Nun soup kitchen imperiled by SF Mission condo owners
Neighbors fight to keep nuns from moving soup kitchen into condo
SF nuns on a mission to move soup kitchen
City backs former Tenderloin nuns for Mission soup kitchen


Nun soup kitchen imperiled by SF Mission condo owners
Mission Local
By Laura Waxmann
Posted April 25, 2016 7:05 am

The nuns of the Fraternite Notre Dame Mary of Nazareth Soup Kitchen planned to move into an empty commercial space at 1930 Mission St. Photo by Lola Chavez

The fate of a soup kitchen evicted from the Tenderloin in February remains uncertain, even though the two French nuns who run it thought they had found a home in the Mission a month later. Residents at the new location, 1930 Mission St. between 16th and 15th streets, have voiced concerns about allowing the nuns to purchase a unit there.

The multimillionaire Tony Robbins, a famous motivational speaker, gave Marie Valerie and Marie Benedicte of the Fraternite Notre Dame Mary of Nazareth $750,000 to buy the real estate in the Mission and another $50,000 to get the soup kitchen up and running once they moved in.

There are 17 condominiums in the building and two ground-floor commercial spaces, one of which houses a medical marijuana doctor. The nuns planned to purchase the other and set up a soup kitchen in the 1,434-square-foot space owned by Armen Jalalian.

an emergency meeting

But the building’s homeowner’s association called an emergency meeting to thwart the soup kitchen from moving in, according to several sources.

“The building’s property manager told me that [some members of the HOA] are vehemently against selling,” said Antonio Gamero, the real estate broker who helped the nuns find their new soup kitchen location last month. “[They] are trying to clean up the Mission and don’t want the homeless to be there. More crime and more loitering devalues the property.”

stop this from happening

In emails shared with Mission Local, one resident called for an emergency board meeting in regard to the sale to “stop this from happening.”

“I’m concerned about rats and negative property value that a soup kitchen will bring,” wrote another member of the association.

A third condo-owner suggested amending the association’s rules for the building to prevent the soup kitchen, or any type of restaurant, from operating in the space.

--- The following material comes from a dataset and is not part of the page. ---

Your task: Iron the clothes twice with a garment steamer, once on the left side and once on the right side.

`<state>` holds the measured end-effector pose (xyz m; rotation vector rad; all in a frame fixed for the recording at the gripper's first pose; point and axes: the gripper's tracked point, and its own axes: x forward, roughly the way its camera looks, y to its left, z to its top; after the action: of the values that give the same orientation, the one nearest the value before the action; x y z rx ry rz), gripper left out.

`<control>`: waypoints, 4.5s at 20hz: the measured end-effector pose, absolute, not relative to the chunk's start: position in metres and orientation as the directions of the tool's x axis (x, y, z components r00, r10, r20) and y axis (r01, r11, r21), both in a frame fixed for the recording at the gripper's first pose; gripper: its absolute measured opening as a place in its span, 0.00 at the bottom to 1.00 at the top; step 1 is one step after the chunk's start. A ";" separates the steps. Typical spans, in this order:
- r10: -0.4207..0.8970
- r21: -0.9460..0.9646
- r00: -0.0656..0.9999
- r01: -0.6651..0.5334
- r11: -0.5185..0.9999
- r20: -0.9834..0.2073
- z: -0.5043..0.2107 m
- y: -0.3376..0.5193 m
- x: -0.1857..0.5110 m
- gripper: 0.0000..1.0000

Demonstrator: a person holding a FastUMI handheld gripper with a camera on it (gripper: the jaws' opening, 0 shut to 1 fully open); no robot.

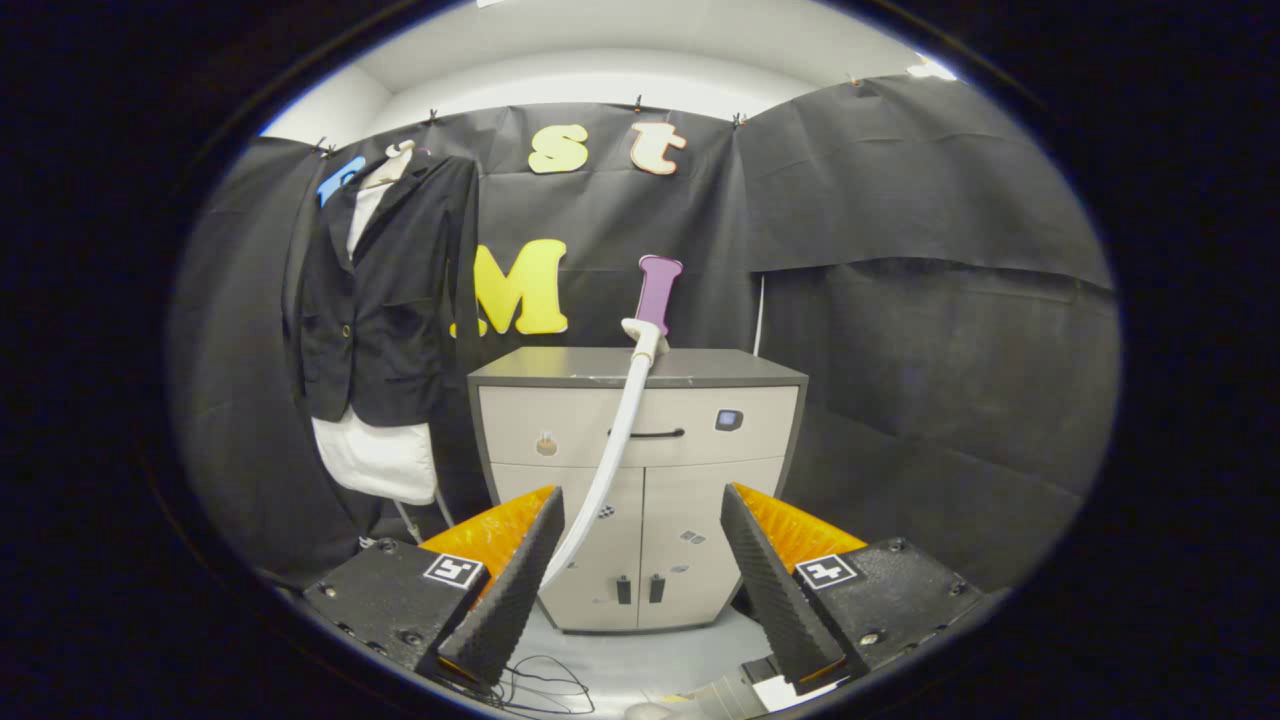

restaurant permit was approved in 2013

Jalalian, the current owner of the space, said that he applied for a restaurant permit in 2012. That permit was approved in 2013, according to documents filed with the Planning Department.

Jalalian said he ultimately abandoned his plan for the restaurant at 1930 Mission St. and put the unit back on the market because his involvement in operating another restaurant made him realize that he was a “poor restaurateur.”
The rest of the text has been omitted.